De temps en temps, oui, quand un hélicoptère vole au-dessus de nos têtes, pendant une vingtaine de minutes, on a le temps de se demander ce qui peut arriver. Un jour, une bombe est tombée à 60 mètres de notre structure. J’étais alors en train d’opérer. Dans ces moments-là, on est très concentré et l’on se rend sans doute moins compte de la réalité du danger.

Quel est le niveau de violence sur la population ?

Je ne sais pas si on peut faire une gradation dans la violence. On a vu tout type de blessures : un homme est arrivé avec une balle dans la tête, un autre avec une balle dans la bouche. Un prisonnier blessé était dans un état d’agitation invraisemblable et, lorsqu’il fut installé sur notre table d’opération, il nous suppliait d’épargner sa vie ! La guerre n’est jamais jolie.

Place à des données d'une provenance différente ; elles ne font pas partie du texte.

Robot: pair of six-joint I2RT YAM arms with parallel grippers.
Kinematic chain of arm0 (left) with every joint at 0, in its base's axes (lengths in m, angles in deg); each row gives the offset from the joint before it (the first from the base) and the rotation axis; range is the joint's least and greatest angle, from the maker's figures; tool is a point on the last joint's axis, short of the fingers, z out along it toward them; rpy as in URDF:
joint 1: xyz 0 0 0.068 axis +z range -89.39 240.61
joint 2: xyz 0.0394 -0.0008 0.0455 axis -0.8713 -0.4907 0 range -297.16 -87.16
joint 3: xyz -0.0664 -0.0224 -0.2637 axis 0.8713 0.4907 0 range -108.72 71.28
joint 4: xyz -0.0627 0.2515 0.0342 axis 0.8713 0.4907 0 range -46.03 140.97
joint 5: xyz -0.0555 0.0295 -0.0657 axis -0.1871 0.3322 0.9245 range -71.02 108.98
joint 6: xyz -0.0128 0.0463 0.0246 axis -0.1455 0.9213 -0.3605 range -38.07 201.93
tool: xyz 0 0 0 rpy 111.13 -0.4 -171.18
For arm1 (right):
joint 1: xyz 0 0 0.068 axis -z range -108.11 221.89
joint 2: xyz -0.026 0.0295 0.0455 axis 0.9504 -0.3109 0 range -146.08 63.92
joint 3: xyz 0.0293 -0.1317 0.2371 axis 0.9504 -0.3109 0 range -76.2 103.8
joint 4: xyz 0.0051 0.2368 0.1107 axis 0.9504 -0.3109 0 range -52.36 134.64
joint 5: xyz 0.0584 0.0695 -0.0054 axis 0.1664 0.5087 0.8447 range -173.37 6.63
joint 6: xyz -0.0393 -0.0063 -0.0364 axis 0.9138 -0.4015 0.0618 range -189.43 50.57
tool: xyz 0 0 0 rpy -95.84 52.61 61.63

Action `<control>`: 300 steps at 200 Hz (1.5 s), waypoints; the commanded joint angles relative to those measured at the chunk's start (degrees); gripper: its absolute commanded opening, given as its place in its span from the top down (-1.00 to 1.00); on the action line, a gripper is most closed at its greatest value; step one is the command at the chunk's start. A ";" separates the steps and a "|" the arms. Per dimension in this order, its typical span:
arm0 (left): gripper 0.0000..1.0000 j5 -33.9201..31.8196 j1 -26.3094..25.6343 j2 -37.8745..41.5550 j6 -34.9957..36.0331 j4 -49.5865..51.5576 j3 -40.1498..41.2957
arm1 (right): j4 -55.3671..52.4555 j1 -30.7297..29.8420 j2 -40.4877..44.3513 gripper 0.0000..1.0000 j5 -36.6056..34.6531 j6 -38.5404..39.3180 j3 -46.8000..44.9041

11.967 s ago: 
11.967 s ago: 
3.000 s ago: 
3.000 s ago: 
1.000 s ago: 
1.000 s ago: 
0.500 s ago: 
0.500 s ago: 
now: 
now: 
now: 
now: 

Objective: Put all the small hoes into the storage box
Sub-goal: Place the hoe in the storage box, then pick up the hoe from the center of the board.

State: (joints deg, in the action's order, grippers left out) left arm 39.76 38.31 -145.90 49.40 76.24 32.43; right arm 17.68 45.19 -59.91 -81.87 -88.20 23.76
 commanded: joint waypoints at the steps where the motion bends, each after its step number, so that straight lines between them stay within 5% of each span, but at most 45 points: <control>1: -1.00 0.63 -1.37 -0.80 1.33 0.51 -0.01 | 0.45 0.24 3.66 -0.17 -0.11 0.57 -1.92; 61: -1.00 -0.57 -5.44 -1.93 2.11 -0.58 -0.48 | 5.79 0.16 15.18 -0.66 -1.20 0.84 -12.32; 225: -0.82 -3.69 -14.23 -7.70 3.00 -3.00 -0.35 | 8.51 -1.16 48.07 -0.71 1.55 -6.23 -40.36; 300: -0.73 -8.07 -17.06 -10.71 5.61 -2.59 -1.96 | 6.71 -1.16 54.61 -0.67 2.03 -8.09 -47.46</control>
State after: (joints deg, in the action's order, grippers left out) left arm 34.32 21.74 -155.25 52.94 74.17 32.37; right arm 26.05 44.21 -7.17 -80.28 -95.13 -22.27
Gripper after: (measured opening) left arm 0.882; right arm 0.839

Et les victimes collatérales ?

Il y a effectivement des civils qui sont les victimes directes ou indirectes du conflit. Victime directe comme cette vieille dame blessée à la jambe par un éclat de bombe… Il y a des barils qui tombent au hasard ; ils tombent parfois dans les vergers sans faire de victimes, mais parfois aussi sur les maisons. Quand j’étais là, dans l’une des maisons touchées, trois enfants sont morts sous les décombres. A l’extérieur, quatre adultes ont été brûlés et criblés d’éclats. Les cris de révolte et de désespoir de la mère des trois enfants résonnent encore dans ma tête. Ce genre d’histoire est arrivé deux fois. Et puis, il y a les victimes indirectes, comme ces deux petites filles brûlées dans l’incendie de leur maison, éclairée à la chandelle car il n’y a plus d’électricité depuis le début du conflit. L’une est décédée, l’autre restera défigurée à jamais. Il n’y aurait pas eu cette absence d’électricité dû au conflit, ceci ne serait jamais arrivé.